Task objective:
Filter the listing for lines containing "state".

Stored data:
=====

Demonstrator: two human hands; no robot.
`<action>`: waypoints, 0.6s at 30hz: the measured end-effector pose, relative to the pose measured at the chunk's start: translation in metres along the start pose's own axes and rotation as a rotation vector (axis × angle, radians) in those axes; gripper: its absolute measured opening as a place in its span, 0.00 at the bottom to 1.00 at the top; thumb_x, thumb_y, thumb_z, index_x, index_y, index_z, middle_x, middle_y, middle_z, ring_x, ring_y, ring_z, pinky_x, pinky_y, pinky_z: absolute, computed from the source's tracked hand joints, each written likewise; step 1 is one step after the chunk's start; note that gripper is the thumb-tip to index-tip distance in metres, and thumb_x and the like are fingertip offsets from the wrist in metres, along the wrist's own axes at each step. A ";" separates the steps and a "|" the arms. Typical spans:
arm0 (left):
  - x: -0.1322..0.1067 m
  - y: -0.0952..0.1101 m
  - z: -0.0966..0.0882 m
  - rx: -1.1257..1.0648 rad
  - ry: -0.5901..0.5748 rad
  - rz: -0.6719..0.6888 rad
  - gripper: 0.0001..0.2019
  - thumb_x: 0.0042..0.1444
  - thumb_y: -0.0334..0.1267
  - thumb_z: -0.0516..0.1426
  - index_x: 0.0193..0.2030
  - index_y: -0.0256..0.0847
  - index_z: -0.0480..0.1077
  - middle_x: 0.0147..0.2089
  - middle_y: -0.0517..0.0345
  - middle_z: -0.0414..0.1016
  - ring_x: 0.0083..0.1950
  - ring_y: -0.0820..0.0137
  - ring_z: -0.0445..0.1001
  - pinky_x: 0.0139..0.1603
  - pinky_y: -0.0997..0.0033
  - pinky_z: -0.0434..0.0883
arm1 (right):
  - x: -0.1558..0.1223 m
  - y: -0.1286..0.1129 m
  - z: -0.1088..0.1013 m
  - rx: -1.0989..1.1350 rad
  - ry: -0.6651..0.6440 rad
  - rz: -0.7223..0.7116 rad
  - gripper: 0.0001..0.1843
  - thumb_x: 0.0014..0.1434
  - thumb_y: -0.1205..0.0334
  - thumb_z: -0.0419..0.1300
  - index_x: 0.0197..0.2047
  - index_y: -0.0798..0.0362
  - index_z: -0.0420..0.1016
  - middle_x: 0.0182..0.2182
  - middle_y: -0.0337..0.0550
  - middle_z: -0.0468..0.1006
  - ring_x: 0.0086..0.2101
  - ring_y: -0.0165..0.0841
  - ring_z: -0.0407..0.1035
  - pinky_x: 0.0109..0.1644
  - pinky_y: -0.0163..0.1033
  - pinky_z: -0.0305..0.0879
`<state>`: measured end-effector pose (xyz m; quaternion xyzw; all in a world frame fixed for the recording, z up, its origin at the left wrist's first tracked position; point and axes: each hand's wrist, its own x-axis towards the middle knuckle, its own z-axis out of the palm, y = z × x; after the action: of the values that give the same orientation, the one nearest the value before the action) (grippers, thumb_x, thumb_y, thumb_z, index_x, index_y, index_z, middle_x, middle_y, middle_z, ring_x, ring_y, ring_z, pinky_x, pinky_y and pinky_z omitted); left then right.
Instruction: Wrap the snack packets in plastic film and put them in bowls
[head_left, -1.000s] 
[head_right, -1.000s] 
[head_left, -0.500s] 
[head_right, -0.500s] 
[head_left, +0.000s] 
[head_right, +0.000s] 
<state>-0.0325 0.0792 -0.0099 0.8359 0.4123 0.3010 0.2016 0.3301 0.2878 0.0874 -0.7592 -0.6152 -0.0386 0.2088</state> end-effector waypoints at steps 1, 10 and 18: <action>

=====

Your solution:
`<state>`: measured end-effector pose (xyz m; quaternion xyzw; all in a world frame fixed for the recording, z up, its origin at the left wrist's first tracked position; point and axes: each hand's wrist, its own x-axis towards the middle knuckle, its own z-axis out of the palm, y = z × x; after the action: of the values that give the same orientation, the one nearest the value before the action) (grippers, thumb_x, thumb_y, thumb_z, index_x, index_y, index_z, middle_x, middle_y, middle_z, ring_x, ring_y, ring_z, pinky_x, pinky_y and pinky_z omitted); left then right.
<state>-0.0325 0.0792 -0.0099 0.8359 0.4123 0.3010 0.2016 0.3301 0.2878 0.0874 -0.7592 -0.6152 -0.0386 0.2088</state> end-effector waypoints at steps 1, 10 and 18: <action>

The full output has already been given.